Wednesday, November 25, 2020

musique concrete at the movies (2 of ??)

I was struggling to remember this one and then Andrew Parker comes through... 






the electronics in the movie came from Rupert Hine, whose long winding career in the biz I find fascinating (quirkfusion novelty hit "The Lone Ranger" with Quantum Jump; a motley panoply of productions; fake pop group Thinkman with all the music by him solo but actors hired to play the band for publicity shots and videos, including then-emerging comedian Julian Clary aka the Joan Collins Fan Club)





Tuesday, November 24, 2020

musique concrete at the movies (1 of ??)

 


(via Tony Drayton)

a vehicle for Brit rock'n'roller Adam Faith, with some satire of bohemians and modern art going on, abstract painting and abstract musicking (as in the scene near the end of this clip) 

other suggestions of cinema concrete welcomed!

the electronic sounds in the movie were supplied by Desmond Leslie, whose Music of the Future was reissued by Trunk some years ago 






Could also have titled this post 'musique concrete at the theatre', because Leslie provided noise bits for these recordings of the Bard's great plays in the Living Shakespeare series

i am nutty enough to have bought a couple, although I'm not sure I ever listened to either all the way through 



















Friday, November 20, 2020

mouth music (afxolalia)

 



at least i think it's a mouth

Monday, November 16, 2020

punky Legs


 

love the fake 'mean' expressions

better than the song, in many ways

as game efforts by resident TOP dance troupe to enact the spirit of the music, it is only rivaled by this



Wednesday, August 26, 2020

exasperated frog at the poltergeist party





(via Dave Segal)

from a library record he made several years prior to Oxygene etc

great titles!









Monday, August 24, 2020

silver machines





instead of Stacia, these versions would be accompanied by burlesque ladies with nipple tassels a-twirling

Hawkwind have a new book about them just out by Joe Banks -  looks excellent



Here's a piece by Joe at the Quietus where he runs through 10 key tracks that supply ten reasons why Hawkwind matter

Here's an interview with the author at Echoes and Dust















Saturday, August 15, 2020

classical kitsch



The elder brother of one my friends had this album, its contents are all too familiar to me



It was pretty ubiquitous for a moment there in the British late '70s, now completely forgotten (even more so than Sky)
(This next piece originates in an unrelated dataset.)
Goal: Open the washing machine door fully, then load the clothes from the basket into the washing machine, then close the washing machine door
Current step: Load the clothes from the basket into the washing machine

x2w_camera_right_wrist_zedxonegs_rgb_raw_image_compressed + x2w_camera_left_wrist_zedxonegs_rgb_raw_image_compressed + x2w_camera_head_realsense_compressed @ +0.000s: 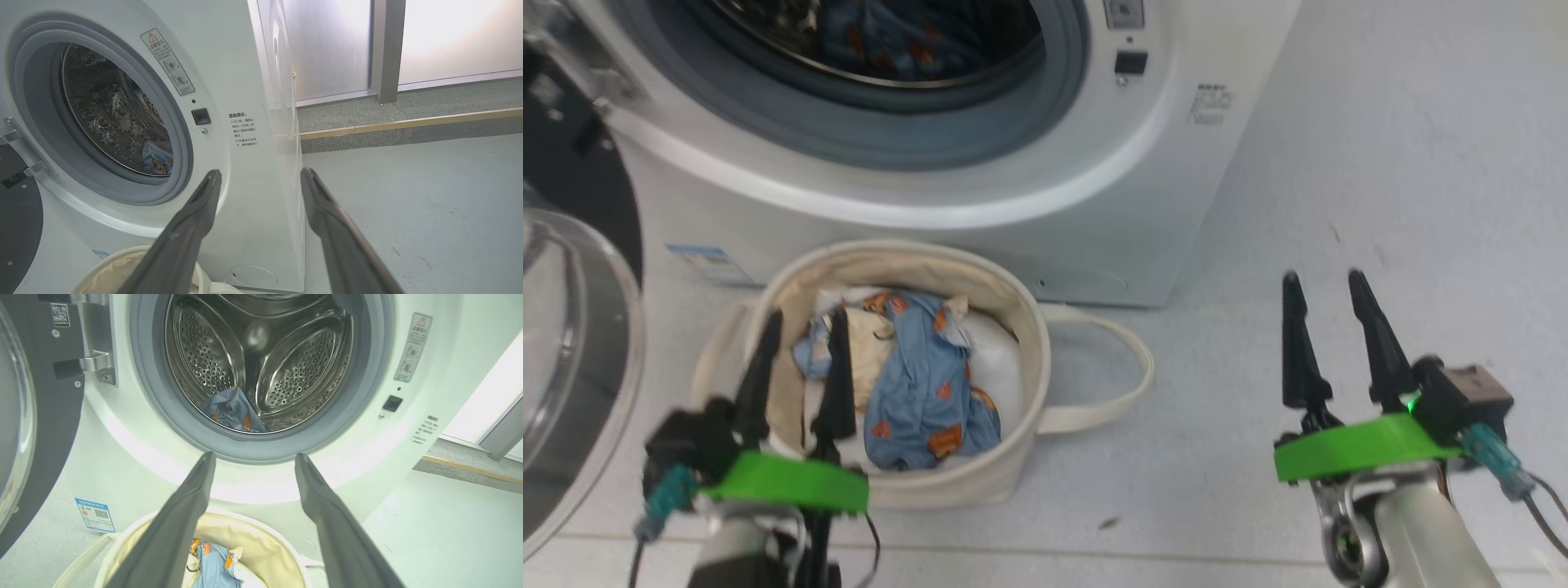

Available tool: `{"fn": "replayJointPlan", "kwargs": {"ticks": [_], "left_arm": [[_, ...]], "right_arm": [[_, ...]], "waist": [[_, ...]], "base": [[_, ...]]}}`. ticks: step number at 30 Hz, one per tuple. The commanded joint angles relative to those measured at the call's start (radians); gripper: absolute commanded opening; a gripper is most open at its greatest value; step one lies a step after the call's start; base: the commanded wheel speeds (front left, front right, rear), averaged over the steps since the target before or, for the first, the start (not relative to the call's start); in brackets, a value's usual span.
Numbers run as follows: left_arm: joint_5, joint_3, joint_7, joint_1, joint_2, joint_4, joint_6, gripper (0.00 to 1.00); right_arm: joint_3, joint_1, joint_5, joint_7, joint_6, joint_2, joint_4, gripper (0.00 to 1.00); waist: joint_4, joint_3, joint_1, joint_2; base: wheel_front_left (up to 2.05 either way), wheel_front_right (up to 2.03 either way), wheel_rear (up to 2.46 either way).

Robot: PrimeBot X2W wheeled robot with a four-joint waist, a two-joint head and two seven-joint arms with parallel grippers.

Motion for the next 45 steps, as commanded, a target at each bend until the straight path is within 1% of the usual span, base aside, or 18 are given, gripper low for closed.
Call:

"The music was composed by Andrew Lloyd Webber and performed by his younger brother, the cellist Julian Lloyd Webber.  The Lloyd Webber brothers were always very close but their two different careers (a rock musical composer and a classical cellist) meant that a collaboration seemed unlikely. It was not until Julian beat his brother in a bet on a Leyton Orient football match that Andrew was forced to write his cello work. As his subject, Andrew chose the theme of Paganini's 24th caprice and added 23 variations for cello and rock band. The work premiered at the 1977 Sydmonton Festival with rock band Colosseum II, featuring Gary Moore, Jon Hiseman and Don Airey being joined by Barbara Thompson (sax, flute), Rod Argent (piano, synthesizer, keyboards) and Julian Lloyd Webber (cello). It was subsequently rearranged and recorded in 1978. It reached Number 2 on the UK album charts" - Wiki

The theme ended up as the perennial intro to the South Bank Show, its perfect home really

because when SBS deal with rock, it had an unerring instinct for finding the upper-middlebrow - Talking Heads, Peter Gabriel, that sort of artist (did they do Kate Bush? Must have done, eventually).





one exception would be the episode they did on Rough Trade at the peakprime of postpunk



but generally yeah

rock that exhibited intelligence, craft, seriousness... a colour supplement idea of artistry

not knocking it particularly

much of my favorite stuff ends up upper-middlebrow, by acclamation and audience if not intent

Variations though i would categorise as lower-middlebrow - a vulgar attempt to 1/ "elevate" rock 2/ loosen up classical, jettison the bow-tie, help it "get down" a bit

transparent pretensions, laughably falling short of everything either kind of music validly offers

for all that, enjoyable!


mouth music



"Here we have another sound-poetry compilation that was assembled by the Italian sound-poet and artist Enzo Minarelli. He created a series of these compilations that were each dedicated to the exchange of sound-poetry between Italy and other countries and their languages. Spagna - Messico - Italia was the second record in this series and focused on neo-latin roots in modern sounds combining elements and intersections of the Italian and Spanish language through sound-poetry and music.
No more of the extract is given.